Every line below that has "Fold" in it should be copied.

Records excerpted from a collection
☆ ☆ ☆ ☆

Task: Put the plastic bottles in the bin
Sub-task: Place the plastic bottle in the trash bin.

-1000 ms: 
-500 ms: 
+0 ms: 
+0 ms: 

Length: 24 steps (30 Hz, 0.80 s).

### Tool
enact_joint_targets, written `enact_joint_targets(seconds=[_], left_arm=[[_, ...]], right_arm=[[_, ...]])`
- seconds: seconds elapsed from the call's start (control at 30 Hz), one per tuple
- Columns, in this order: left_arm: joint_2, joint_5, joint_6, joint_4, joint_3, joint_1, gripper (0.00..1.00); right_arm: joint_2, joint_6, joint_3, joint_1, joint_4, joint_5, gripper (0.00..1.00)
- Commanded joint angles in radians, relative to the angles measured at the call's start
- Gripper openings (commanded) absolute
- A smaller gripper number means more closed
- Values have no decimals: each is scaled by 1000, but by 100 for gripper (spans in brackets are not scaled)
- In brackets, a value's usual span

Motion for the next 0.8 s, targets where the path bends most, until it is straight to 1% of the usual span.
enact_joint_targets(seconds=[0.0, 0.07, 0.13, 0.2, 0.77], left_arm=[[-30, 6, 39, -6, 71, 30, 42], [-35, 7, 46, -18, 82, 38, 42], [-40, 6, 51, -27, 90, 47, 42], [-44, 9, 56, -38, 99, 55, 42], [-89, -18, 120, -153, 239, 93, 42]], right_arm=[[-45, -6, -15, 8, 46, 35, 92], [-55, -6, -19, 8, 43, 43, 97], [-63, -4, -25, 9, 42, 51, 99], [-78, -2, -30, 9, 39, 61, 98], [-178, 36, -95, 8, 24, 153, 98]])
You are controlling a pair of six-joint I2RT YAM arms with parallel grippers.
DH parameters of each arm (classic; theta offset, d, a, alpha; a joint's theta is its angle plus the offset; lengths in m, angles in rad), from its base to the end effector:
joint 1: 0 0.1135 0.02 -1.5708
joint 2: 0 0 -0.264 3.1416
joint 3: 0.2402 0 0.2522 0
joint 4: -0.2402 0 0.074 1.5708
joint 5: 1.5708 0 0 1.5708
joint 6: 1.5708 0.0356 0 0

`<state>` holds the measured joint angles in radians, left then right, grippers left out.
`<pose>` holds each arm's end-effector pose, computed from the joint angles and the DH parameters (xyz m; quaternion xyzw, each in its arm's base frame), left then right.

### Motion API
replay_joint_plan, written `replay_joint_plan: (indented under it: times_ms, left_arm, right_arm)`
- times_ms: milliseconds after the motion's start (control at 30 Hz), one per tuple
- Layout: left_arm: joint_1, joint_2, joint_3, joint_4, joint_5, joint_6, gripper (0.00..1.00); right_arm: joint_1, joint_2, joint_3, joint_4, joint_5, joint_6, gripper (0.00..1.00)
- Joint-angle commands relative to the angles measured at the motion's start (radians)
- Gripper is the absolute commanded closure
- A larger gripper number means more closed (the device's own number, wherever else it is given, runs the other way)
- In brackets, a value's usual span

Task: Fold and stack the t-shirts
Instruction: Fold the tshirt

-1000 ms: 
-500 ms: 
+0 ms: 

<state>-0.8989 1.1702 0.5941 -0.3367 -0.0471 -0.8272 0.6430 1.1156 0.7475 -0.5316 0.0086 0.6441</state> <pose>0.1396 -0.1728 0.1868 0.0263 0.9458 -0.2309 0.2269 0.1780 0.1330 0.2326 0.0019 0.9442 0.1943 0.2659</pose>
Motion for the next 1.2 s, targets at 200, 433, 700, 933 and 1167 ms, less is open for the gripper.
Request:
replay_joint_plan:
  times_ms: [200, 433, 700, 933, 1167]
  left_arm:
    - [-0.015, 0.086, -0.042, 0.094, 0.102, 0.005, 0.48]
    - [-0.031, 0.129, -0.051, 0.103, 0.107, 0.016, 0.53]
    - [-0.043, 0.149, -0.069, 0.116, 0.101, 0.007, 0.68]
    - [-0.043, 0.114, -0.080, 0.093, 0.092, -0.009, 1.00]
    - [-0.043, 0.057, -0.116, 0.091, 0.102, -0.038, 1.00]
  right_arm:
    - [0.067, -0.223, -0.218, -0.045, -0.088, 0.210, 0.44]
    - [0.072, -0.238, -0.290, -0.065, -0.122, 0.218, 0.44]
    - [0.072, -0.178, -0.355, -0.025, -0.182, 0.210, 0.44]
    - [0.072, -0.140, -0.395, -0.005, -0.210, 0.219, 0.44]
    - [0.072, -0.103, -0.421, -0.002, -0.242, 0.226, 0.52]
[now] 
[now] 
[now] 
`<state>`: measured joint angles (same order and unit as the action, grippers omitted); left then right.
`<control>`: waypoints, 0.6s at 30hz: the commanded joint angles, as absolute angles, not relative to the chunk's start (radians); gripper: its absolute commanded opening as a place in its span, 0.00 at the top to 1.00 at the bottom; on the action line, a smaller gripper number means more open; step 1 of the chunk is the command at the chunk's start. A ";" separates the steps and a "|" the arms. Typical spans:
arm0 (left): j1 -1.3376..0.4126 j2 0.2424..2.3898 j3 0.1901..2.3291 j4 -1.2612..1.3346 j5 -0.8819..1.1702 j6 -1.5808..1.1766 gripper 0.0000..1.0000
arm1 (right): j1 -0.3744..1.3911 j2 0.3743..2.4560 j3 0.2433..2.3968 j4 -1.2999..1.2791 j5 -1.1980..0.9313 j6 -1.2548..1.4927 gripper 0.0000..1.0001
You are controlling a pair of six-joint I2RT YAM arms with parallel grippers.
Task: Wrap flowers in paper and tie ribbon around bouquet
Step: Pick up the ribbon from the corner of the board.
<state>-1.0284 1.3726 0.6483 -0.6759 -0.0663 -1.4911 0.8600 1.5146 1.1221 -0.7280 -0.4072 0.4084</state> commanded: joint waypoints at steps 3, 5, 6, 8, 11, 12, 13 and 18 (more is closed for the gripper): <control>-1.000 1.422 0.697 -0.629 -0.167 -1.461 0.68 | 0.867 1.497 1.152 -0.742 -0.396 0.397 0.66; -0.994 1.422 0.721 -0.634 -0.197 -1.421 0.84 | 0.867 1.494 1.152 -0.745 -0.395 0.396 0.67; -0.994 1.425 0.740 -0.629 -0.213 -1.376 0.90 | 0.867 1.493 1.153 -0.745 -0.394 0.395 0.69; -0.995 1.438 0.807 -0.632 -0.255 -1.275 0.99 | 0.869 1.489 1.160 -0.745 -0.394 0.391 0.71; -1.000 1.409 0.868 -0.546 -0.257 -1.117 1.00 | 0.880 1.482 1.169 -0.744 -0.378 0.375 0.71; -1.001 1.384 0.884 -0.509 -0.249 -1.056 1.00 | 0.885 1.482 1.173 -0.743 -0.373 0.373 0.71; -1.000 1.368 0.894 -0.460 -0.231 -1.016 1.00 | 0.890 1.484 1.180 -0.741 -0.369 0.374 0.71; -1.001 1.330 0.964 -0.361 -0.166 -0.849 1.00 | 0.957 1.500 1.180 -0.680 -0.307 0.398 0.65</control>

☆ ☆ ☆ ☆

## Exercise solution:
Task: Fold and stack the t-shirts
Instruction: Fold the tshirt

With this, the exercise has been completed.